Fenia tritt näher auf mich zu. Ich kann ihre Hitze spüren, doch sie lässt ihre Macht langsam los. Ihr Geruch steigt mir in die Nase, süß und warm.
„Aiden – ich kann dir helfen. Du musst diesen Weg nicht einschlagen. Es gibt Alternativen. Ich kann dich immer noch zurück bringen.“
„Was … was meinst du?“, stottere ich. Ihre Nähe macht mich nervös. Ganz sacht berührt ihre Hand meine Brust. Sie sieht mir in die Augen. Ich rechne halb damit, dass sie einen Überraschungsangriff startet, doch sie lässt ihre Energie ganz los. Sie senkt langsam ihre Schilde, ohne den Blick von meinen Augen zu lassen. Da ist etwas in ihrem Blick, das ich nicht deuten kann. Mitleid?
„Aiden. Noch ist es nicht zu spät. Du zerstörst dich und alle um dich herum. So muss es nicht sein.“
Ihr Gesicht ist meinem jetzt so nah. Mein Herz schlägt immer höher. Sie ist wunderschön. Und so vorsichtig und sanft. Wie sie sich immer weiter vor tastet. Sie zeigt mir, dass sie mir vertraut. Sie schützt sich nicht mehr vor mir. Sie hat keine Macht, mich anzugreifen.
Sie liefert sich mir schutzlos aus. Mein Mund steht leicht offen. Ihr sauge ihren Geruch ein. Sie ist eine Duftkerze. Sie riecht nach Lilien, glaube ich. Und nach dem Sommer. Ihr Atem streicht über mein Gesicht.
„Gib auf“, flüstert sie. „Ich bitte dich. Ich zeige dir, wie du mächtig bist, ohne Menschen zu tötet. Ich zeige dir, wie du wärmst, statt zu verbrennen. Hör auf mich.“
In ihren Augen steht die flehende Bitte. Sie ist nicht gekommen, um zu kämpfen.
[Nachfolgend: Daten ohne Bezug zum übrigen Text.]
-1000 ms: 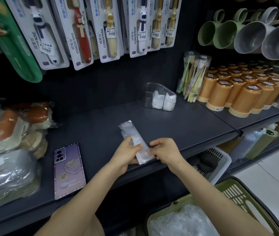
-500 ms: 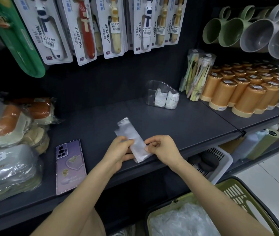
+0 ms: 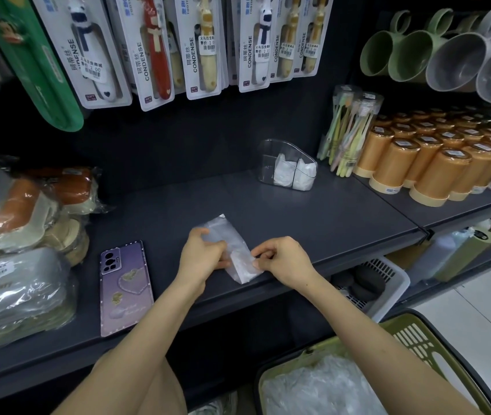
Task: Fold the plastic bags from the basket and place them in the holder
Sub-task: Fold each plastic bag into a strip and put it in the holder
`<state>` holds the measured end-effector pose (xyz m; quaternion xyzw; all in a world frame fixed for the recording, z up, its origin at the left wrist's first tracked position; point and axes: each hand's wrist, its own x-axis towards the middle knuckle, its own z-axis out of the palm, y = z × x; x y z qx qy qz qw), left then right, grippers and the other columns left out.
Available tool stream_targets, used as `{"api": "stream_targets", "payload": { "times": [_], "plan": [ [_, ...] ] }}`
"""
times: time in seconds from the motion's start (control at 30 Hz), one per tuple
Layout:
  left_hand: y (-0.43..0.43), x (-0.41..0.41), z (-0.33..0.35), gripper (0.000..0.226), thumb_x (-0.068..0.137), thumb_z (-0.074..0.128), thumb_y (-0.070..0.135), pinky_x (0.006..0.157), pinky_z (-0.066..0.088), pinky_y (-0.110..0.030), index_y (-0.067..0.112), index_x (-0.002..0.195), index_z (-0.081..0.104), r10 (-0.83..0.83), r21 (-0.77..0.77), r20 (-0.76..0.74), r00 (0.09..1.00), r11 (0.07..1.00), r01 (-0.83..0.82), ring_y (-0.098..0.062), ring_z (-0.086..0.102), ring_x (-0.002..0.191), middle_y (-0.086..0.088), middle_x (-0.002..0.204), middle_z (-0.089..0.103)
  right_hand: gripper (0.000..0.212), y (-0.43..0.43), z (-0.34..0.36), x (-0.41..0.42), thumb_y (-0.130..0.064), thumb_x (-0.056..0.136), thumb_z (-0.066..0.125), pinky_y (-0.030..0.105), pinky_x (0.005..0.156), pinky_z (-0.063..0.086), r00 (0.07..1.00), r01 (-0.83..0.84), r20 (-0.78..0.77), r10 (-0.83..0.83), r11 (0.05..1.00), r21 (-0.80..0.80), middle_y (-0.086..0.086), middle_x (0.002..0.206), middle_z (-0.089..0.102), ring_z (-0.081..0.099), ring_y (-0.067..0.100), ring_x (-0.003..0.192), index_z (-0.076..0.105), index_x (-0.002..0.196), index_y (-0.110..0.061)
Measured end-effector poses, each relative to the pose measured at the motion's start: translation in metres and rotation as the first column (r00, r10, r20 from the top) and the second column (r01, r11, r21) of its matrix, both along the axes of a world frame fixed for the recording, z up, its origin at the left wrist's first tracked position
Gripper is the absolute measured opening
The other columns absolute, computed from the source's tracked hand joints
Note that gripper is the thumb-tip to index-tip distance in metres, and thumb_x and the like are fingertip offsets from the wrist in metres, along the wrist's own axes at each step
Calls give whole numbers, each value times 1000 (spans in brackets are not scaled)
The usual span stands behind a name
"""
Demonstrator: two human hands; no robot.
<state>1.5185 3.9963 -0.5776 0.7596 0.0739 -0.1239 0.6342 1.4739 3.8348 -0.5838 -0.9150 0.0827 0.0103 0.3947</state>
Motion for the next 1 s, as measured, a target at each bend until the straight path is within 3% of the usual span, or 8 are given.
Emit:
{"api": "stream_targets", "payload": {
  "times": [0.17, 0.27, 0.33, 0.43, 0.57, 0.73, 0.83, 1.0],
  "plan": [
    [12, 10, -6, 30, 87, 52, 4, 74, 41, -31, 6, 116, 60, -175, 541, 392, 903, 838, -73, -28, 55, 86, -15, 99, 58, 16, 1, 0, 0, -17, 85, 70, 17, 71, 43, 1000, -21, 5, 21, 1000, -11, -18, 72, 60, 57, 0, 75, 75, 97, -26],
    [14, 14, -14, 27, 90, 52, 20, 87, 40, -35, 8, 106, 70, -446, 718, 530, 722, 689, -101, -36, 56, 97, -16, 108, 60, 15, 2, 1, 2, -19, 86, 69, 14, 69, 41, 999, -34, 10, 34, 999, -25, -17, 74, 61, 57, 0, 76, 75, 97, -28],
    [15, 18, -19, 47, 92, 36, 38, 102, 36, -37, 14, 109, 72, -638, 782, 511, 576, 624, -3, -35, 52, 119, -11, 126, 61, 15, 3, 2, 3, -20, 86, 69, 14, 68, 41, 999, -47, 6, 47, 998, -42, -17, 74, 61, 56, 1, 76, 75, 97, -28],
    [15, 20, -20, 70, 89, 12, 55, 117, 4, -26, 24, 135, 55, -796, 851, 347, 496, 489, 189, -19, 19, 147, 2, 154, 34, 15, 4, 3, 3, -21, 86, 69, 19, 72, 44, 998, -65, 8, 65, 997, -46, -15, 77, 62, 58, 3, 80, 75, 98, -27],
    [14, 16, -31, 73, 88, 3, 58, 117, -3, -25, 29, 150, 28, -783, 855, 186, 594, 427, 296, -14, 1, 149, 5, 160, 15, 18, 3, 1, -1, -23, 87, 68, 23, 76, 46, 998, -33, 58, 36, 998, -62, -11, 84, 63, 60, 8, 87, 72, 104, -26],
    [-2, 4, -33, 50, 105, 17, 39, 119, -3, -32, 26, 154, 12, -699, 910, 106, 707, 355, 214, -22, -3, 150, 0, 162, 5, 16, 22, -17, -12, -22, 80, 61, 25, 56, 48, 830, 230, 557, 10, 905, -359, -3, 80, 67, 60, 19, 70, 75, 88, -19],
    [-16, -7, -33, 50, 105, 13, 36, 120, -1, -35, 25, 154, 10, -616, 927, 96, 782, 342, 155, -25, -3, 149, -3, 163, 3, 18, 28, -27, -13, -22, 78, 61, 29, 62, 55, 836, 182, 538, 105, 873, -452, 1, 82, 72, 66, 22, 70, 75, 86, -15],
    [-18, -12, -35, 51, 105, 12, 37, 119, 8, -37, 25, 154, 13, -564, 952, 108, 819, 296, 79, -26, 3, 149, -5, 162, 8, 42, 13, -47, -12, -29, 88, 39, 44, 93, 49, 929, 61, 333, 159, 825, -562, 4, 108, 73, 68, 22, 104, 75, 103, -13]
  ]
}}
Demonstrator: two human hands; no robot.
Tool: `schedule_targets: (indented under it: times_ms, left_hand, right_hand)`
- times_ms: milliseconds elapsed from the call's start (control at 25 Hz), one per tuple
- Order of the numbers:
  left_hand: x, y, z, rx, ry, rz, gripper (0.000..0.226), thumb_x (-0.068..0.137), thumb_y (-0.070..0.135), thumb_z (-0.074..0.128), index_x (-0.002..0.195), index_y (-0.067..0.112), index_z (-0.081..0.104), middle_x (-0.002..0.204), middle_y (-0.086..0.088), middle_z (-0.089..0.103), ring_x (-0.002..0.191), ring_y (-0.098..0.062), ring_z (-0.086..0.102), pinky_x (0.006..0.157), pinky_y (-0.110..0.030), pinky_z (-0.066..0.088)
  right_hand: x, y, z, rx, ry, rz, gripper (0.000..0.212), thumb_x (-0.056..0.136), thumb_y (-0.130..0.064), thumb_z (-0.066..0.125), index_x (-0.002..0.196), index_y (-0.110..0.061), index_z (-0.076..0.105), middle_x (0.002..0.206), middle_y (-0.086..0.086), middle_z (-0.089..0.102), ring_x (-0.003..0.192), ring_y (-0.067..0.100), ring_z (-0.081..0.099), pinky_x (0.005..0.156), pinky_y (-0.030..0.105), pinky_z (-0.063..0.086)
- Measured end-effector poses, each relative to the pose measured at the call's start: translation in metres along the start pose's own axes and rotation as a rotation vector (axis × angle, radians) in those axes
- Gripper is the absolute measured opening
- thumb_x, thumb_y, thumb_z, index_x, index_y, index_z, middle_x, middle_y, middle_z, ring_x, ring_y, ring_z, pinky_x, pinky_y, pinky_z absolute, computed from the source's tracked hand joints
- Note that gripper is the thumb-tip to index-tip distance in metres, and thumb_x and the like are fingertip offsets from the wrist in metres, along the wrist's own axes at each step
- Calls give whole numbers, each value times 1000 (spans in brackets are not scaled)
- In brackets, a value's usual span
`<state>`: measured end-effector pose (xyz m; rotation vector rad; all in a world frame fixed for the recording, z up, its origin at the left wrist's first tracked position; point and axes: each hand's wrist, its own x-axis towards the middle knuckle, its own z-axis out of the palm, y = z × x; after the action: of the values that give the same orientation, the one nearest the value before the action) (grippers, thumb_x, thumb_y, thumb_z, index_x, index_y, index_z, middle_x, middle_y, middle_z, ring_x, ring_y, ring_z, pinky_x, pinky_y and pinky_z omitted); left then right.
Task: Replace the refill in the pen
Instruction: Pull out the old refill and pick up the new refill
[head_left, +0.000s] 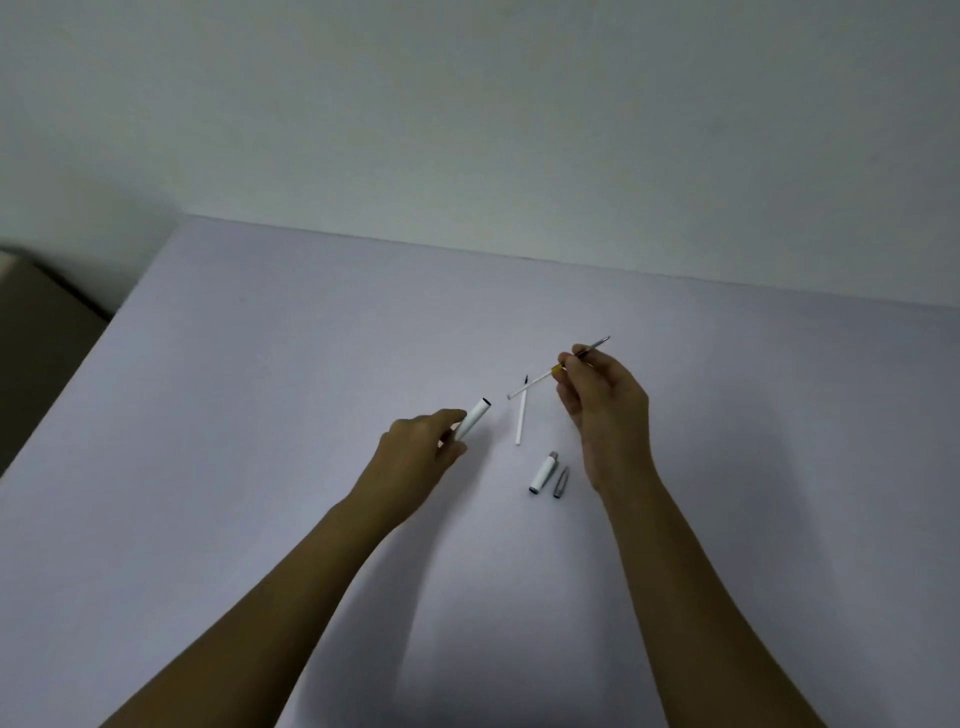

Sie wartet auf meine Antwort.
Und ich küsse sie. Schmecke ihre süßen Lippen. Nehme ihren Atem in mich auf.
Sie wehrt sich erst, versteift sich, will zurück weichen. Doch offenbar nimmt sie an, dass ich mich ergebe.
Ihr Körper fällt in meine Arme. Ich umfasse sie, spüre ihr Gewicht. Sie ist leicht wie ein Kind. Ich muss mich zu ihr herab beugen. Sie erwidert meinen Kuss. Ich kann ihre Emotionen spüren. Angst, Freude, Erstaunen.
Sie schließt die Augen, froh, den Kampf beendet zu haben.